What Is Google AI Edge Gallery and Why Run Gemma Locally on Mac?
Google AI Edge Gallery for macOS is a first-party app that lets you download and run Gemma large language models entirely on your Mac, enabling offline AI models, private AI inference, and low-latency text generation without sending data to external servers. With this release, Mac users can run Gemma locally on Mac through an interface built by Google rather than third‑party tools. The app provides a curated collection of Gemma models tuned for on-device use, including instruction‑tuned variants for chat and coding. Because everything runs on your Mac’s hardware, responses depend on local performance, not cloud congestion. This makes Google AI Edge Gallery a focused alternative to flexible platforms like Ollama or LM Studio, trading breadth of models for an optimized, Google-controlled local LLM deployment that prioritizes privacy and reliability.

Check Your Mac and Install Google AI Edge Gallery
Before you run Gemma locally on Mac, confirm your hardware is ready. Google says the flagship Gemma-4-12B-it model is designed to run “directly” on laptops with at least 16GB of VRAM or unified memory, which includes all modern Apple silicon Macs except the MacBook Neo. If your Mac meets that bar, go to Google’s AI Edge Gallery website and download the macOS version, which is now available as a direct download. Install it like any other app by dragging it into Applications, then open it from Launchpad or Spotlight. On first launch, you may need to approve the app in System Settings if macOS flags it as downloaded from the web. Once open, the gallery becomes your hub for managing offline AI models, downloading Gemma variants, and configuring basic settings.

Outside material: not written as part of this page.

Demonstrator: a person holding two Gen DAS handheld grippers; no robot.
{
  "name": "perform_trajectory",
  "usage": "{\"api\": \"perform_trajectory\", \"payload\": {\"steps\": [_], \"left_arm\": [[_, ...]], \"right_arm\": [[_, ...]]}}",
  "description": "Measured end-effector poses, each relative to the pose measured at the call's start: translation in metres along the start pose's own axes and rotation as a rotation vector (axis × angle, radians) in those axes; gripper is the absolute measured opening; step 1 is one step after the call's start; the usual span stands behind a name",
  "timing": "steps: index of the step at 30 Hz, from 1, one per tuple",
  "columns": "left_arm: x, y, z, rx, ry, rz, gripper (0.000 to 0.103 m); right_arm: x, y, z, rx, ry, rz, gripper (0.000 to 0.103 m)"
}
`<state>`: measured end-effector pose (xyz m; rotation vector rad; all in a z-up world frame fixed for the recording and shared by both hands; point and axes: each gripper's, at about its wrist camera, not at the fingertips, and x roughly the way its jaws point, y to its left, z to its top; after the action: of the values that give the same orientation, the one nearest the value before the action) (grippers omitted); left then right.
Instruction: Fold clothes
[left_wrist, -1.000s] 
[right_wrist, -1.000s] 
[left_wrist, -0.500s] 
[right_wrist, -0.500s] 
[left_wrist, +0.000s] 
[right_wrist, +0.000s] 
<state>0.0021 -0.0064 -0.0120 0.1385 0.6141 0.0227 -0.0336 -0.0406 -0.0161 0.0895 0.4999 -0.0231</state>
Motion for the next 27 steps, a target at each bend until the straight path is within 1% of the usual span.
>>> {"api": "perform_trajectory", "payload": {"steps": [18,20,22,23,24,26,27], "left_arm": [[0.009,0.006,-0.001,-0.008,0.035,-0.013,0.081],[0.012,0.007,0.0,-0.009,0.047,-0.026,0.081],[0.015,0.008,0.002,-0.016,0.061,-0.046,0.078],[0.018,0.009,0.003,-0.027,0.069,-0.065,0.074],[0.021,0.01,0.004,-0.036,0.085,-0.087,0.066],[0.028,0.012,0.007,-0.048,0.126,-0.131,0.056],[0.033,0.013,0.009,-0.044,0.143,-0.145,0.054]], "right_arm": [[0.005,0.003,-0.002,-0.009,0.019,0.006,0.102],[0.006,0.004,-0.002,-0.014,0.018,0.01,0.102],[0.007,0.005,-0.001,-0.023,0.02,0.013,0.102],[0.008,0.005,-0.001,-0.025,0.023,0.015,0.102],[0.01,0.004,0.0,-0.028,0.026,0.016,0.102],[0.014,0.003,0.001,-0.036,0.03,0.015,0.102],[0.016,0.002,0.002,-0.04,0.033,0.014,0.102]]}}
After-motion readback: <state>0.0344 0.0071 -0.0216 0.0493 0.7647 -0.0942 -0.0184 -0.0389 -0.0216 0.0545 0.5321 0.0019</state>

Download Gemma Models Optimized for Offline AI Inference
With AI Edge Gallery installed, you can choose from a curated list of Gemma models aimed at local LLM deployment on consumer hardware. According to AppleInsider, the app supports Gemma-4-12B-it, Gemma-4-E2B-it, Gemma-4-E4B-it, Gemma-3n-E2B-it, and Gemma-3n-E4B-it. These instruction‑tuned models are suitable for chat-style interaction, coding help, and general writing. Gemma 4 12B stands out: it is a 12‑billion‑parameter multimodal model that handles text, vision, and audio while delivering performance Google compares to a larger 26‑billion‑parameter mixture‑of‑experts model. From within the gallery, select the model you need and start the download. Once downloaded, the model stays on your Mac, so you can run offline AI models without an internet connection and without sending any prompts or documents to cloud servers.

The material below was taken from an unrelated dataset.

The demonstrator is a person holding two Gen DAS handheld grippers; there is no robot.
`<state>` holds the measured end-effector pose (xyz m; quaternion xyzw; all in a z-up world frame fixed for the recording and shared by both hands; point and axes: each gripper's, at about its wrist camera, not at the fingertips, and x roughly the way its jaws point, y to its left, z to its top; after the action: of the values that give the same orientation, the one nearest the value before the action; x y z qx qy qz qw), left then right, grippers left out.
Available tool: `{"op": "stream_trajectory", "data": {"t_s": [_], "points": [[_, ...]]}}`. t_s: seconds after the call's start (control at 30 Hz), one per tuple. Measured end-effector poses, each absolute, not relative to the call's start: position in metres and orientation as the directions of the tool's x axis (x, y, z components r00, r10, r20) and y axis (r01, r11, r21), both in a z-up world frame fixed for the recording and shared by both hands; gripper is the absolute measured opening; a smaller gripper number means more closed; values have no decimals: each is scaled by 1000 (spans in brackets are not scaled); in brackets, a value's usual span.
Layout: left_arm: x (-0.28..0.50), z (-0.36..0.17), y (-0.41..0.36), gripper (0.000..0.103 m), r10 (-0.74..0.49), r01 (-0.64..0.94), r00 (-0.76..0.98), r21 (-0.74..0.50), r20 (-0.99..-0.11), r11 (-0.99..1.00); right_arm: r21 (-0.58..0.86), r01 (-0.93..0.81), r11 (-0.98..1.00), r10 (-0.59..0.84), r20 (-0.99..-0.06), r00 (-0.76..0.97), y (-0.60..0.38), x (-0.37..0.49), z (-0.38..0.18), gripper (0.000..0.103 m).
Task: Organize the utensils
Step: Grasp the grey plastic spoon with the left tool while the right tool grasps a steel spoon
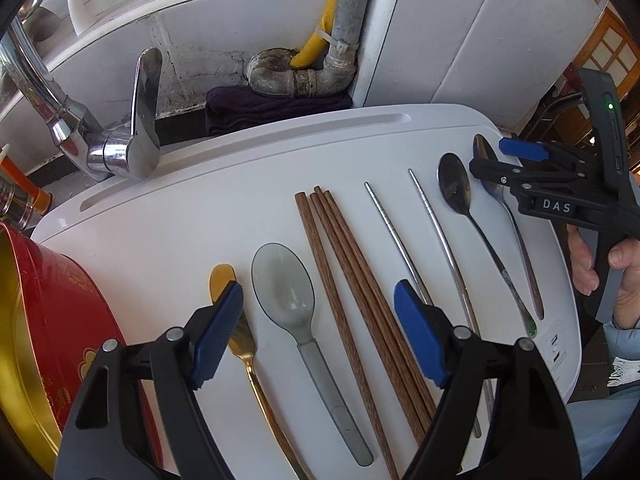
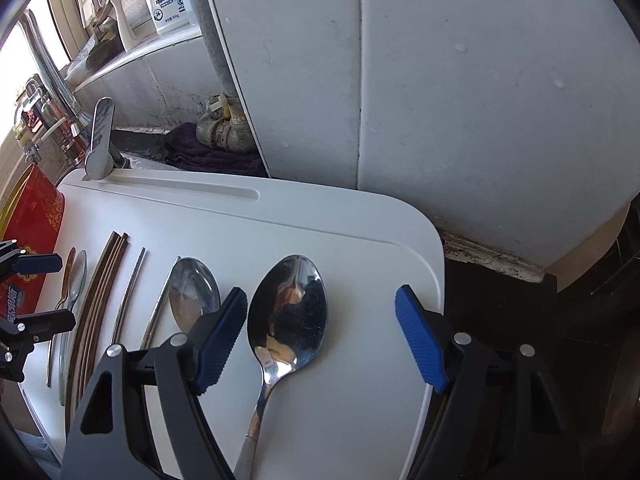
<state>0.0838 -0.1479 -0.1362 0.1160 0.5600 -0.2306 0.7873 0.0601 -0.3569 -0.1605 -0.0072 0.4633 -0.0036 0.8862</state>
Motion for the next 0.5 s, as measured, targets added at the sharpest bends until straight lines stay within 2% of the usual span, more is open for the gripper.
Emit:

Run Private AI Inference: Text, Coding, and Multimodal Tasks
After downloading at least one model, you can start private AI inference directly from AI Edge Gallery. Use Gemma-4-12B-it or one of the smaller instruction-tuned options for conversation, drafting emails, summarizing documents stored locally, or exploring code. Because the model runs on-device, latency is typically lower than cloud APIs, and your prompts, files, and outputs stay on your Mac. Gemma 4 12B’s multimodal design means it can work with text, vision, and audio inputs when supported by the app, enabling richer local workflows than text-only models. Compared with cloud tools like ChatGPT, Claude, or online Gemini, this setup reduces data transmission and removes reliance on a stable connection. Compared with Ollama and LM Studio, you lose access to thousands of community models but gain a focused environment around Google’s own Gemma family.

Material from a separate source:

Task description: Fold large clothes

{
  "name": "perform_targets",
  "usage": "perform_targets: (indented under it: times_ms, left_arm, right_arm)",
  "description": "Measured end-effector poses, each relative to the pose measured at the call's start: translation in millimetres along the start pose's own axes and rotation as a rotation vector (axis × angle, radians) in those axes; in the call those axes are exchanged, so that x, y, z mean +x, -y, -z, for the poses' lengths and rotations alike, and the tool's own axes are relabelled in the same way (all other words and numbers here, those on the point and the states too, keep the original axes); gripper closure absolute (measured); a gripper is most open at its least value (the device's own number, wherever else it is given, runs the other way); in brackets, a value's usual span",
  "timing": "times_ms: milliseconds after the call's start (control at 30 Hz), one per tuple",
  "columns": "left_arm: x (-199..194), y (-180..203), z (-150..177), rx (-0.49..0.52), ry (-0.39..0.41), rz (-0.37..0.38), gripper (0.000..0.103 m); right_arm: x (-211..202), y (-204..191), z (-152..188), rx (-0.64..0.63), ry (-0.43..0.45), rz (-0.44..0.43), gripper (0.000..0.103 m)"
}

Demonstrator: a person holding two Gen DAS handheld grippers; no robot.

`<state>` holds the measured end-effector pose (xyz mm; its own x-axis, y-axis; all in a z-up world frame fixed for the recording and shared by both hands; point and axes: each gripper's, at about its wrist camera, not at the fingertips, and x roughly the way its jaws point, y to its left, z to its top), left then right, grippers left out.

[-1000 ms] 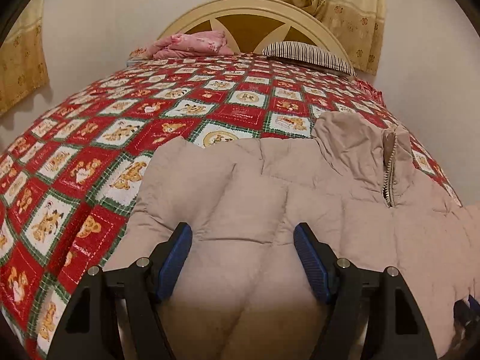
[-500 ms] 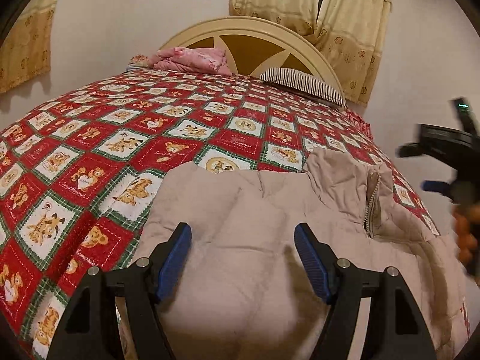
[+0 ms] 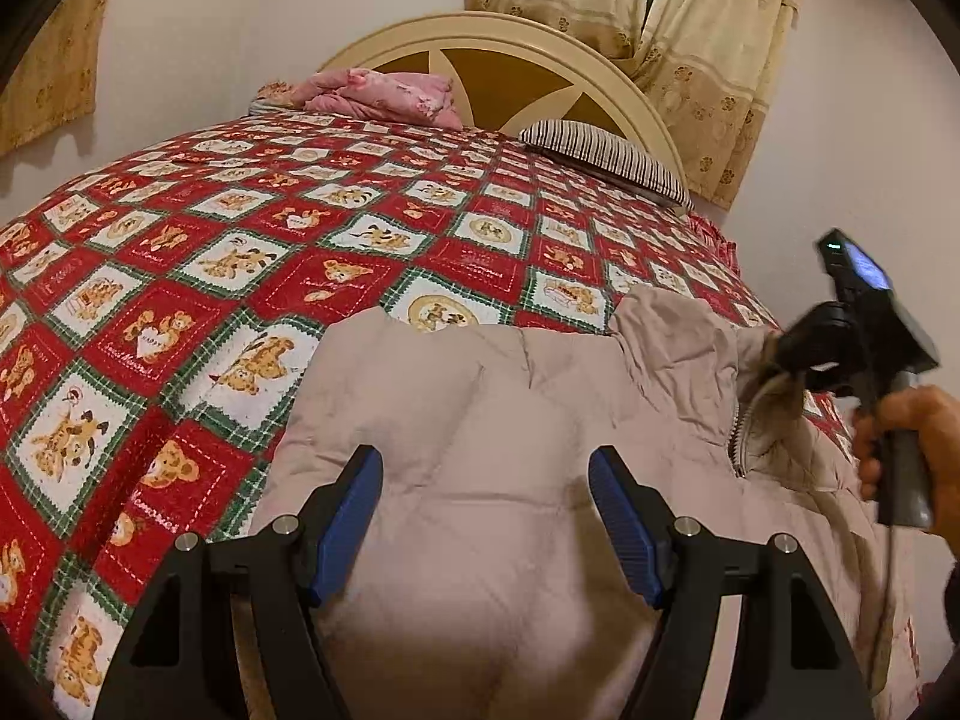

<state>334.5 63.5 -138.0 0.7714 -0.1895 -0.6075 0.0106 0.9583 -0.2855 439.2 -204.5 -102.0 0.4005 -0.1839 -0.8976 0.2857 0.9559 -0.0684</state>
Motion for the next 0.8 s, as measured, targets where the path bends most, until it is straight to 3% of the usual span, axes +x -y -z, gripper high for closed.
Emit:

Bonus: Use AI Edge Eloquent for On-Device Dictation and Editing
To round out your offline AI setup, install Google’s AI Edge Eloquent app alongside AI Edge Gallery. Eloquent is a separate, free on-device dictation and editing tool that works across all Mac apps and launches via a keyboard shortcut. It listens to your speech, transcribes it, removes filler words, and cleans up the text before inserting it into the active app. You can choose writing styles and define custom vocabulary for names or domain-specific jargon, making it useful for notes, emails, and documents. All processing runs locally, so spoken content never leaves your computer. Together, AI Edge Gallery for running Gemma models and AI Edge Eloquent for dictation give you a cohesive offline AI workflow on Mac, blending local LLM deployment with fast, privacy‑preserving input and editing.